Buscando um time de competências balanceadas, pela primeira vez, uma especialista em gestão de mudanças está ajudando a área de recursos humanos da farmacêutica a se redesenhar. Com lançamento previsto para o começo de 2016, o projeto faz parte de um contexto mundial que visa acompanhar a transformação da própria corporação, que busca operar menos com hierarquia e mais com colaboração. “Se num projeto for mais importante a análise de dados, a pessoa que tem mais forte essa habilidade irá liderar a equipe”, diz Rosilane, que participou do refinamento das duas habilidades identificadas como críticas para o RH da Sanofi: análise de dados e proteção da cultura.
FACILITADORES ORGANIZACIONAIS
Ainda de acordo com a pesquisa, o RH desenha a cultura, desenvolve talentos e é capaz de criar um significado ao trabalho de forma mediana. Para acionistas e proprietários, só 5% dos profissionais em recursos humanos são “campeões em mudanças e cultura” e “curadores de capital humano”. Para Joaquim Patto, líder de consultoria de recursos humanos na Mercer, o CHRO devia agir como um curador do capital humano – alguém que agrega as pessoas em torno de uma ideia e valores – desde quando disseram que a área iria acabar. Porém encontrar alguém com esse perfil “ainda é procurar agulha num palheiro”.
Para fazer essa curadoria, acredita Marcelo Arantes, vice-presidente de pessoas na petroquímica Brasken, o profissional precisa saber ler a organização. “Tenho de ter práticas, processos e rituais de longo prazo, que acompanhem a característica da empresa. E devo mostrar que estamos no caminho certo, em vez de entrar em dilemas a toda hora”. Diz Arantes. Há cinco anos, a Brasken produzia no Brasil e exportava parte da produção. Hoje opera na Alemanha, México e Estados Unidos. Para ser um curador do capital humano, o RH deve se perguntar: como preparar a liderança para lidar com o cliente global?
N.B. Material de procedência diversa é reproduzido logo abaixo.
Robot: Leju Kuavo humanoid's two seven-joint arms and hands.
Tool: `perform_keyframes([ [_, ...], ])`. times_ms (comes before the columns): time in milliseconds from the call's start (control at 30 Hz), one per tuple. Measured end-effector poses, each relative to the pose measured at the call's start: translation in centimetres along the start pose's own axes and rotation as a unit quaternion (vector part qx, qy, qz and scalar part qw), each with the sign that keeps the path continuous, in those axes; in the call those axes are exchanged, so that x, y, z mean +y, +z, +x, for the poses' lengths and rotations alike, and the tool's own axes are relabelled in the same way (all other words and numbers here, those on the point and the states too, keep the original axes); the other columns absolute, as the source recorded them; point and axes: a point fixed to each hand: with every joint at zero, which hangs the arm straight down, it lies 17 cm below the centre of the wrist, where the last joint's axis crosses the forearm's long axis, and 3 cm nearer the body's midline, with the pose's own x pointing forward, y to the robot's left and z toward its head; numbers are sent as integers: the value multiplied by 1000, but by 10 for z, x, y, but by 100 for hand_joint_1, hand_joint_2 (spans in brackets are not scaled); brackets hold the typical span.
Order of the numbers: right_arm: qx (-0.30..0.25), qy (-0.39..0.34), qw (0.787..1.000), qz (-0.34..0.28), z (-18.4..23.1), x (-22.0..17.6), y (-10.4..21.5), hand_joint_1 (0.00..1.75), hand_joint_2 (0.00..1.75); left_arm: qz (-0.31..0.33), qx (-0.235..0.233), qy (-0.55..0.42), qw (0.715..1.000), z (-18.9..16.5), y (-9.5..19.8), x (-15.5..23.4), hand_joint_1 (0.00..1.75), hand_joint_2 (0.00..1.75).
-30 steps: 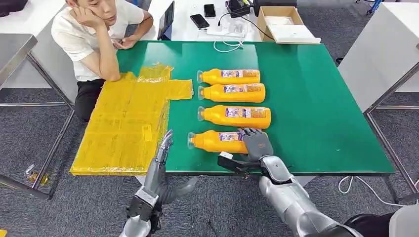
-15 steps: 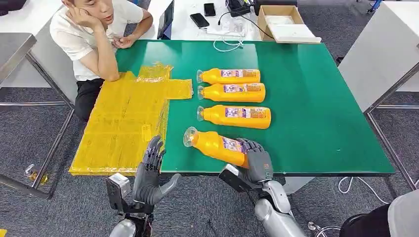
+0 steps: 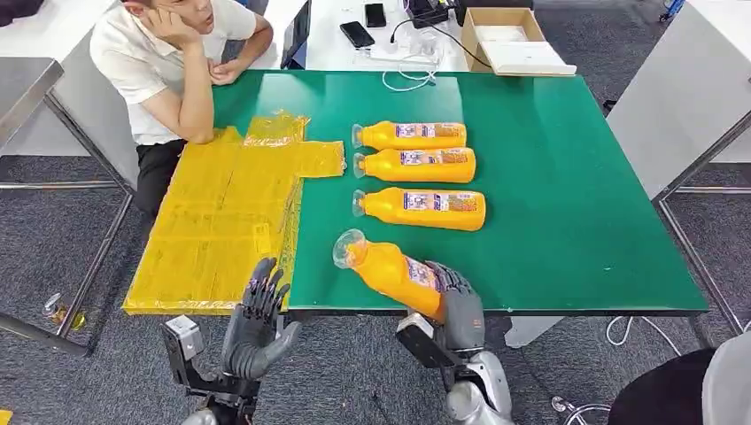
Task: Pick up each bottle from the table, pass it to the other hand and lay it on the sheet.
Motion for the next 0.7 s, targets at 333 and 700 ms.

Como dar atendimento ao cliente global? Qual cenário político e estratégico de cada país? Que papéis serão internacionais e quais continuarão locais? “A curadoria, mais do que desenvolver talentos, desenvolve talentos para onde o negócio está indo”, diz o executivo.
Foi dessa forma que, em 2011, Arantes identificou que 800 operadores de plataforma se aposentariam até 2015, e criou o projeto para formar profissionais. “Se não tivesse mapeado isso no passado, teria grave problema de mão de obra agora”, afirma. Um ano antes, ele tinha estudado o perfil da área de recursos humanos e previsto as habilidades necessárias para o amanhã. Desde então, a cada dois anos, ele reúne em São Paulo os 150 integrantes de seu time global para discutir o papel da gestão de pessoas para o próximo quinquênio. No último encontro, em 2014, dos quatro pilares definidos como meta para 2020, um foi a própria formação dos profissionais de RH.